Collection entries:

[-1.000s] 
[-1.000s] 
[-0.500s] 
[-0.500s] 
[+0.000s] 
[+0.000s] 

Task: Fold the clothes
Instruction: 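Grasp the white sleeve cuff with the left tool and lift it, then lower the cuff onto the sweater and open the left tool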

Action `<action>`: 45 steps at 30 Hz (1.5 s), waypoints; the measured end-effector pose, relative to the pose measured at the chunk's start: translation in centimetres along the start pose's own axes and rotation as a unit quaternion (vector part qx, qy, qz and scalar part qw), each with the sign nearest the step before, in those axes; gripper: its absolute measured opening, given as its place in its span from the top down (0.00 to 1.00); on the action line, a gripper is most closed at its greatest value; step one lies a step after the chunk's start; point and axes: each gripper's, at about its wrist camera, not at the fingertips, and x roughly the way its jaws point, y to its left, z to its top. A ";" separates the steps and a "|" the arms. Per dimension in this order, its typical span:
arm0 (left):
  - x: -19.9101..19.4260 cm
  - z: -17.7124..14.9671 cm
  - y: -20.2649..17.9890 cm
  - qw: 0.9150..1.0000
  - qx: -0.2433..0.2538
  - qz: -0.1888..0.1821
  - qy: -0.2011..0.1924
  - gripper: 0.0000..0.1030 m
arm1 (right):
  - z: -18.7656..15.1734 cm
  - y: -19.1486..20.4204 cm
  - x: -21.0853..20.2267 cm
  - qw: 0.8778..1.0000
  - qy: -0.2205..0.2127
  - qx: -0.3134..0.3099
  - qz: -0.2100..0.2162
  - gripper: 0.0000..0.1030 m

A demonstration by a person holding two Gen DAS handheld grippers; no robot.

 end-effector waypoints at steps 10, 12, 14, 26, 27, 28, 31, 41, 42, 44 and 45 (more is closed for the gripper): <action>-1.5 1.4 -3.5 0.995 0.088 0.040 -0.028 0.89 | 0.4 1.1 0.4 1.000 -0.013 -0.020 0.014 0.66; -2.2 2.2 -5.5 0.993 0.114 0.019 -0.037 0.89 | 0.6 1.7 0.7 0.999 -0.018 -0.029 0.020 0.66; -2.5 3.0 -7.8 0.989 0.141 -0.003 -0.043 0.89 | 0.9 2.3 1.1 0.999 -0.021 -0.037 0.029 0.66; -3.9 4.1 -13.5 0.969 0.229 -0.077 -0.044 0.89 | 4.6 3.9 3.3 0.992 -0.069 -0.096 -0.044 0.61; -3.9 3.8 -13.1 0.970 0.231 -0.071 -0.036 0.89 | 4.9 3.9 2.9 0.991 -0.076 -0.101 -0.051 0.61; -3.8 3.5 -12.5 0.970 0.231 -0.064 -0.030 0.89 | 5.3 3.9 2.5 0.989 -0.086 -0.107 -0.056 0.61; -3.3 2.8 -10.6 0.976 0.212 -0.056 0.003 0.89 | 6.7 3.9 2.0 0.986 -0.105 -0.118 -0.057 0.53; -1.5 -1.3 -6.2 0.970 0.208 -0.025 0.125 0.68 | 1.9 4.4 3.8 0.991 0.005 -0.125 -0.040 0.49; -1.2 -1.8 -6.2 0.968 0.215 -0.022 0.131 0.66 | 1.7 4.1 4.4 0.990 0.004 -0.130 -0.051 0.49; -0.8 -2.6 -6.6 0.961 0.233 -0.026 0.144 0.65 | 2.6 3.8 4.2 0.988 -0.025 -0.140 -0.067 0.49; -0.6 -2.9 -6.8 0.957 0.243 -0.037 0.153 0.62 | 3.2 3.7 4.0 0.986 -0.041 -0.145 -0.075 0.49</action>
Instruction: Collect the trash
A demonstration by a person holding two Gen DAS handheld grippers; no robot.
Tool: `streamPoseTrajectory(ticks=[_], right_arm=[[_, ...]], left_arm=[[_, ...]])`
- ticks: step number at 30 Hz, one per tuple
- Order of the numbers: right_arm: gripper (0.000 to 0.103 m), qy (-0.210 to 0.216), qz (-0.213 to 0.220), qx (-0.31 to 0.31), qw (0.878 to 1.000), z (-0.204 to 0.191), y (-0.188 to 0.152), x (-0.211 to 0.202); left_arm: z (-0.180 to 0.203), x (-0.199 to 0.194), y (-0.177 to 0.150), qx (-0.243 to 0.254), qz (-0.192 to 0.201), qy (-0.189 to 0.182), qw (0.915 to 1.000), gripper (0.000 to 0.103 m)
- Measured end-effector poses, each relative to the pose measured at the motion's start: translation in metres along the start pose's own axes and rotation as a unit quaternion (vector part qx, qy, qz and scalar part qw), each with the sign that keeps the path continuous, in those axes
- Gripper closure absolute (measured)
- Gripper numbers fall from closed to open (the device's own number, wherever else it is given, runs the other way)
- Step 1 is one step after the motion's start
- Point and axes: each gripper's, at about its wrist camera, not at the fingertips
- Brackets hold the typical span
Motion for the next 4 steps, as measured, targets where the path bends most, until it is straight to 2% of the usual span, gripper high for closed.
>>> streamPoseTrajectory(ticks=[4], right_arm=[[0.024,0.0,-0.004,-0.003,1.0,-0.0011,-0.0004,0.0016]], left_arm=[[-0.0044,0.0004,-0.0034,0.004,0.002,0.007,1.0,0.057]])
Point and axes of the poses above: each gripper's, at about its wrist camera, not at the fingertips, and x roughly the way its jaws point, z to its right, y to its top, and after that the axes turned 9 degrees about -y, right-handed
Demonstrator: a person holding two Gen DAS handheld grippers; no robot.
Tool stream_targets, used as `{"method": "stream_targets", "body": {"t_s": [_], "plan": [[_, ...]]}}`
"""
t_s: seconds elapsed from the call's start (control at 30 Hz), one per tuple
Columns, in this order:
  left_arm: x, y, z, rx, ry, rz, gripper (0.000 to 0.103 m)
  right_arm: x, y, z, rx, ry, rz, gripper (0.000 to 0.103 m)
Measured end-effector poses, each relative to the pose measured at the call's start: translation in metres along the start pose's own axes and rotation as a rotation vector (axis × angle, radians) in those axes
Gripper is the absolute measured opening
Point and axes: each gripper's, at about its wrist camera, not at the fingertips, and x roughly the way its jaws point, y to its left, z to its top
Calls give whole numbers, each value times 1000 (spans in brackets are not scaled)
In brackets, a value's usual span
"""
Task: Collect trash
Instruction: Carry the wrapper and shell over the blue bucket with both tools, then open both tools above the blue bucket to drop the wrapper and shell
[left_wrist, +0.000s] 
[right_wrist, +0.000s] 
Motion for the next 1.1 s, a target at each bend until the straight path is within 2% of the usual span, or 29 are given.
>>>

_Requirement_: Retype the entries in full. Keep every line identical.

_Exercise solution_:
[-1.000s] 
[-1.000s] 
[-0.500s] 
[-0.500s] 
[+0.000s] 
[+0.000s] 

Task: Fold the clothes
Instruction: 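Grasp the white sleeve cuff with the left tool and lift it, then lower the cuff onto the sweater and open the left tool
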
Action `<action>`: 45 steps at 30 Hz (1.5 s), waypoints; the measured end-effector pose, relative to the pose measured at the chunk's start: translation in centimetres along the start pose's own axes and rotation as a unit quaternion (vector part qx, qy, qz and scalar part qw), each with the sign nearest the step before, in those axes; gripper: its absolute measured opening, given as its place in its span from the top down (0.00 to 1.00); on the action line, a gripper is most closed at its greatest value; step one lies a step after the chunk's start; point and axes: each gripper's, at about its wrist camera, not at the fingertips, and x roughly the way its jaws point, y to its left, z to its top. A ";" separates the steps and a "|" the arms. Per dimension in this order, its typical span:
arm0 (left):
  - x: -19.9101..19.4260 cm
  - z: -17.7124..14.9671 cm
  - y: -20.2649..17.9890 cm
  - qw: 0.9150..1.0000
  - qx: -0.2433..0.2538
  - qz: -0.1888..0.1821
  - qy: -0.2011..0.1924
  - gripper: 0.0000..0.1030 m
arm1 (right):
  - z: -18.7656..15.1734 cm
  - y: -19.1486..20.4204 cm
  - x: -21.0853..20.2267 cm
  - qw: 0.8778..1.0000
  - qy: -0.2205..0.2127
  - qx: -0.3134..0.3099
  - qz: -0.2100..0.2162
  - gripper: 0.0000..0.1030 m

A demonstration by a person holding two Gen DAS handheld grippers; no robot.

 end-effector waypoints at steps 10, 12, 14, 26, 27, 28, 31, 41, 42, 44 and 45 (more is closed for the gripper): <action>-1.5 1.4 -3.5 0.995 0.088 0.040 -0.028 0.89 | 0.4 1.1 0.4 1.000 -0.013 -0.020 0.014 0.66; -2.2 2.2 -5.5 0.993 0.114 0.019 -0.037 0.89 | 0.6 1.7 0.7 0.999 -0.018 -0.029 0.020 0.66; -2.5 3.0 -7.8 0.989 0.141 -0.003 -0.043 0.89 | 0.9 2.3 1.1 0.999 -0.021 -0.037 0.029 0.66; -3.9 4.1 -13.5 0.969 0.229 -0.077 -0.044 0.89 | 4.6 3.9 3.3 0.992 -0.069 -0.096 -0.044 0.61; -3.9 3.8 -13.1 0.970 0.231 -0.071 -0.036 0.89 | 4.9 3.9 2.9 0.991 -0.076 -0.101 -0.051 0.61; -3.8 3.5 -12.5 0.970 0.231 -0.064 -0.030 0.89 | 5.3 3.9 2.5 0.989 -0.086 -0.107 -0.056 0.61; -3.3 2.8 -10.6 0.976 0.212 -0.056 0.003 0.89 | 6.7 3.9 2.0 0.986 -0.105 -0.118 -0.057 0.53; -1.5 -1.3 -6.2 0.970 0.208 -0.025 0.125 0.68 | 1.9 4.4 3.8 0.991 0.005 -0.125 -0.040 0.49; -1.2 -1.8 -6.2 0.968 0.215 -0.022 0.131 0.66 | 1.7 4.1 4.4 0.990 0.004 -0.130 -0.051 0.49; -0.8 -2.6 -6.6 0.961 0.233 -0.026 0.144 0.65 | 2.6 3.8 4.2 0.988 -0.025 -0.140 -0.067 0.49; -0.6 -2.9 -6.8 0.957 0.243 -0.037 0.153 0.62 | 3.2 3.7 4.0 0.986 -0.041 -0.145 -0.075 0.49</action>
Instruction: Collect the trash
A demonstration by a person holding two Gen DAS handheld grippers; no robot.
Tool: `streamPoseTrajectory(ticks=[_], right_arm=[[_, ...]], left_arm=[[_, ...]])`
- ticks: step number at 30 Hz, one per tuple
- Order of the numbers: right_arm: gripper (0.000 to 0.103 m), qy (-0.210 to 0.216), qz (-0.213 to 0.220), qx (-0.31 to 0.31), qw (0.878 to 1.000), z (-0.204 to 0.191), y (-0.188 to 0.152), x (-0.211 to 0.202); left_arm: z (-0.180 to 0.203), x (-0.199 to 0.194), y (-0.177 to 0.150), qx (-0.243 to 0.254), qz (-0.192 to 0.201), qy (-0.189 to 0.182), qw (0.915 to 1.000), gripper (0.000 to 0.103 m)
- Measured end-effector poses, each relative to the pose measured at the motion's start: translation in metres along the start pose's own axes and rotation as a unit quaternion (vector part qx, qy, qz and scalar part qw), each with the sign that keeps the path continuous, in those axes
- Gripper closure absolute (measured)
- Gripper numbers fall from closed to open (the device's own number, wherever else it is given, runs the other way)
- Step 1 is one step after the motion's start
- Point and axes: each gripper's, at about its wrist camera, not at the fingertips
- Brackets hold the typical span
Motion for the next 4 steps, as measured, targets where the path bends most, until it is straight to 2% of the usual span, gripper high for closed.
>>> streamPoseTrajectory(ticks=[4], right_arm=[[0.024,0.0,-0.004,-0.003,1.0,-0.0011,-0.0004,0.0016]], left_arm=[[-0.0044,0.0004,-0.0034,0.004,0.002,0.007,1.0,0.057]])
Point and axes of the poses above: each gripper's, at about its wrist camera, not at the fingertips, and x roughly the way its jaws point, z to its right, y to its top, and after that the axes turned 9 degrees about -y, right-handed
Demonstrator: a person holding two Gen DAS handheld grippers; no robot.
Tool stream_targets, used as `{"method": "stream_targets", "body": {"t_s": [_], "plan": [[_, ...]]}}`
"""
t_s: seconds elapsed from the call's start (control at 30 Hz), one per tuple
Columns, in this order:
  left_arm: x, y, z, rx, ry, rz, gripper (0.000 to 0.103 m)
  right_arm: x, y, z, rx, ry, rz, gripper (0.000 to 0.103 m)
Measured end-effector poses, each relative to the pose measured at the call's start: translation in metres along the start pose's own axes and rotation as a rotation vector (axis × angle, radians) in those axes
Gripper is the absolute measured opening
Point and axes: each gripper's, at about its wrist camera, not at the fingertips, and x roughly the way its jaws point, y to its left, z to its top
Calls give whole numbers, each value times 1000 (spans in brackets are not scaled)
In brackets, a value's usual span
"""
Task: Collect trash
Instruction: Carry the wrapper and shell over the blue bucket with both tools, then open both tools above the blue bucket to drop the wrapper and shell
[left_wrist, +0.000s] 
[right_wrist, +0.000s] 
Motion for the next 1.1 s, a target at each bend until the straight path is within 2% of the usual span, or 29 are given.
>>>

For this exercise, the answer is now complete.